The doctor spent under 10 minutes in the room with Aharon. She flipped through his paperwork and asked him a few questions about being depressed. She then poked his knees, chest, and back in a few areas. She then announced that he had
fibromyaliga, gave him a script for an
anticonvulsant and for an
antidepressant and told him to come back in 3 weeks. When he questioned her diagnosis and pointed out the strep antibodies in his blood and his fast reaction to prednisone, she told him that strep antibodies aren't ever a cause for concern if you don't feel sick, and that any problem will react well to prednisone for a short time. (He was on prednisone for almost a month! That's not a short time.)
I'm very skeptical. While there is some medical documentation of "fibromyalgia" responding to prednisone, I believe that to accept that research you also have to accept that fibromyalgia is, in fact, an autoimmune disorder. If it is an autoimmune disorder, why do doctors almost exclusively prescribe medications that work with your brain and not with your immune system the way prednisone does? There are too many issues here. Secondly, how often do you hear of males in their 20s being diagnosed with fibromyalgia? And on top of that, how often do you hear that diagnosis after the first visit? Fibromyalgia is notoriously difficult to diagnose. It seems to me that she just didn't want to put any work into his case.

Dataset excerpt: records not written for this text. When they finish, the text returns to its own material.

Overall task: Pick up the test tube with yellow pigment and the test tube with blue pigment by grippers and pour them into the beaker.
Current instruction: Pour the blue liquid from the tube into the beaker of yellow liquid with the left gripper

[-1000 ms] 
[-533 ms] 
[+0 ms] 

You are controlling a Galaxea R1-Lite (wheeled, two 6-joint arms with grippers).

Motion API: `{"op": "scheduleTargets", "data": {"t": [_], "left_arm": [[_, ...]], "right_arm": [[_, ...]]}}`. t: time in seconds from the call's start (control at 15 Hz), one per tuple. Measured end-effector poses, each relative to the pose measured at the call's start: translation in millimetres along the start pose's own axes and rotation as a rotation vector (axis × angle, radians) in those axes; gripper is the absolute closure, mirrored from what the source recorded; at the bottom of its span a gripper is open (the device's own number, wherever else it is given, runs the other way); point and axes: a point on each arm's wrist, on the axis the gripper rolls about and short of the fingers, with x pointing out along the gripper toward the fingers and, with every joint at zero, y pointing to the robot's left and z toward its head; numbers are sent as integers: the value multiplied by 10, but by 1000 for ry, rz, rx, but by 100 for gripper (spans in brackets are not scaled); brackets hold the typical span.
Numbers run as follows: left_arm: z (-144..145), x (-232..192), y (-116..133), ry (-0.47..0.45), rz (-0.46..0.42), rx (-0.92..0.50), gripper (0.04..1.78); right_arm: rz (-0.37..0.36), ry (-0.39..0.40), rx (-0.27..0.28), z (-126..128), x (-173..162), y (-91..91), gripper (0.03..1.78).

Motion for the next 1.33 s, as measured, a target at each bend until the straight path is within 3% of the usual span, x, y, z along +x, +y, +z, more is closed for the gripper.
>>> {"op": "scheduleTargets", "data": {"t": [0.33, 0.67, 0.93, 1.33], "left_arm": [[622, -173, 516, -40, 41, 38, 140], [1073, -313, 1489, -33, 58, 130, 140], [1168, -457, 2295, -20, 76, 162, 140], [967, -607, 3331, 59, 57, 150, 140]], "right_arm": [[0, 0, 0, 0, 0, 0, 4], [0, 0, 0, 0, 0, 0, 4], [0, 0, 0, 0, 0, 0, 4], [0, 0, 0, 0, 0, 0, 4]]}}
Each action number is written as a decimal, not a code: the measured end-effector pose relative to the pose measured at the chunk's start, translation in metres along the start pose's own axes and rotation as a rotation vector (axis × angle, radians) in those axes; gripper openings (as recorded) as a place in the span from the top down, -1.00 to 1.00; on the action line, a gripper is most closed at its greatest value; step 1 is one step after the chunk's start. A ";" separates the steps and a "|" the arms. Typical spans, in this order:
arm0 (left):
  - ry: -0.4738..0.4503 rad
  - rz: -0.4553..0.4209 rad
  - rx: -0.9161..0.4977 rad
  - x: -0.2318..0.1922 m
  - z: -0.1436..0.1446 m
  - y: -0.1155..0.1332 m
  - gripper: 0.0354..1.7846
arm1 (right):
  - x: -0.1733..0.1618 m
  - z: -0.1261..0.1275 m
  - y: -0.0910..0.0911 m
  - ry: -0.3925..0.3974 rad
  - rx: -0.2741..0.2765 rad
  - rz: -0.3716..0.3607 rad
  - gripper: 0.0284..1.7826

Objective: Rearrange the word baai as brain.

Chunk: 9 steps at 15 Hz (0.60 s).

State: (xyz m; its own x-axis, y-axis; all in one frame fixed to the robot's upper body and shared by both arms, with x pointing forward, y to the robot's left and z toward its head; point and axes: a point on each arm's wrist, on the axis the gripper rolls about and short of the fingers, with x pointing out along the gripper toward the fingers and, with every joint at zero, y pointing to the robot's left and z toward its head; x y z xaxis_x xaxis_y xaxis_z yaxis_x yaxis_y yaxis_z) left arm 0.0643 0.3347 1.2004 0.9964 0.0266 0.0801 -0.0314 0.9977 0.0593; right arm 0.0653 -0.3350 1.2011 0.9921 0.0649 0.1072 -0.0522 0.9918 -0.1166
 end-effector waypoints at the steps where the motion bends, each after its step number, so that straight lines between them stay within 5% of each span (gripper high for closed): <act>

Long story short, we did not fill the prescriptions. The next few weeks will be spent gathering all of his medical records from the various doctors he's seen about this problem, and then we will be attempting to get an appointment with a rheumatologist with Henry Ford Hospital. I'd trust Henry Ford Hospital over Port Huron Hospital any day.
Unfortunately, this all falls at a terrible time. We are almost to our insurance deductible for the year, and the year is about to end. That means more bills next year. I have to attend the ATA show for work in a couple of weeks, and I'll be gone for a full week. This pushes the time frame for a doctor's appointment back farther, because I insist on attending with him.
So hopefully we'll have a concrete, believable answer soon enough and a treatment plan for Aharon. Our busy season at work is quickly approaching, and Aharon will go from 27 to 32 hours a week to 45 to 54 hours a week. This all began when he was working short 27 hour weeks. I don't know how he'll make it through long weeks.
I'm ready for the new year to get here.